The first set of energies printed corresponds to the second-order FNO correction mentioned previously. Results for many-body perturbation theory through partial fourth order are then provided. The notation MP4(SDQ) indicates that we have included all contributions to the correlation energy through fourth order, with the exception of that from connected triple excitations.

One need not run a full QCISD or CCSD computation to obtain these perturbation theory results. The keywords for invoking perturbation theory computations are given below in Table FNOCC Methods.
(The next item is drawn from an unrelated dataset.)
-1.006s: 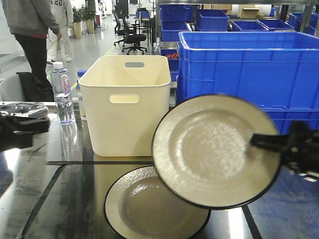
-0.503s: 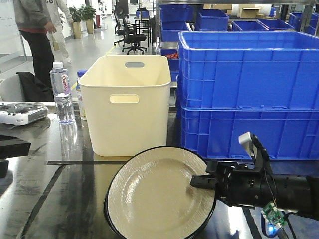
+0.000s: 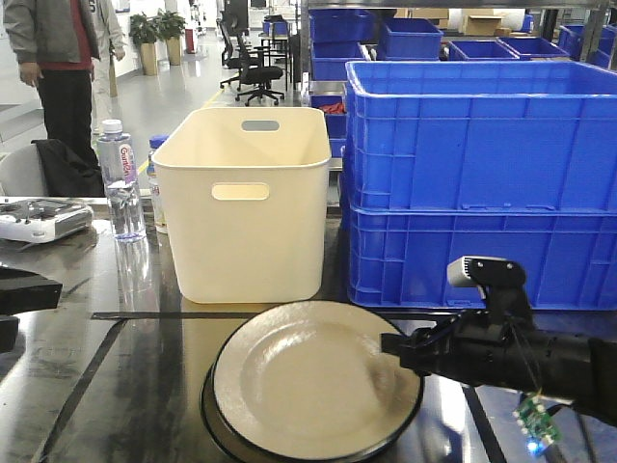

Full MP4 correlation energies are also available.

Coupled electron pair approximation

Coupled-pair methods can be viewed as approximations to CCSD or as size-extensive modifications of CISD. The methods have the same complexity as CISD, and solving the CISD or coupled-pair equations requires fewer floating point operations than solving the CCSD. CISD, CCSD, and the coupled-pair methods discussed below all scale formally with the sixth power of system size, and, as with the QCISD method, CEPA methods retain \({\cal{O}}(o^2v^4)\) complexity of the CCSD equations. For a detailed discussion of the properties of various coupled-pair methods, see [Wennmohs:2008:217].

What follows is a very basic description of the practical differences in the equations that define each of the coupled-pair methods implemented in PSI4. We begin with the CISD wave function

(3)\[| \Psi \rangle = | \Psi_0 \rangle + \sum_i^{occ} \sum_a^{vir} t_i^a | \Psi_i^a\rangle + \frac{1}{4}\sum_{ij}^{occ} \sum_{ab}^{vir} t_{ij}^{ab} | \Psi_{ij}^{ab}\rangle,\]

where we have chosen the intermediate normalization, \(\langle \Psi_0 | \Psi \rangle = 1\). The CISD correlation energy is given by

(4)\[E_c = \langle \Psi_0 | \hat{H} - E_0 | \Psi \rangle,\]

and the amplitudes can be determined by the solution to the coupled set of equations:

(5)\[\begin{split}0 &= \langle \Psi_{ij}^{ab} | \hat{H} - E_0 - E_c | \Psi \rangle, \\ 0 &= \langle \Psi_{i}^{a} | \hat{H} - E_0 - E_c | \Psi \rangle.\end{split}\]

The CISD method is not size-extensive, but this problem can be overcome by making very simple modifications to the amplitude equations. We replace the correlation energy, \(E_c\), with generalized shifts for the doubles and singles equations, \(\Delta_{ij}\) and \(\Delta_i\):

(6)\[\begin{split}0 &= \langle \Psi_{ij}^{ab} | \hat{H} - E_0 - \Delta_{ij} | \Psi \rangle, \\ 0 &= \langle \Psi_{i}^{a} | \hat{H} - E_0 - \Delta_i | \Psi \rangle.\end{split}\]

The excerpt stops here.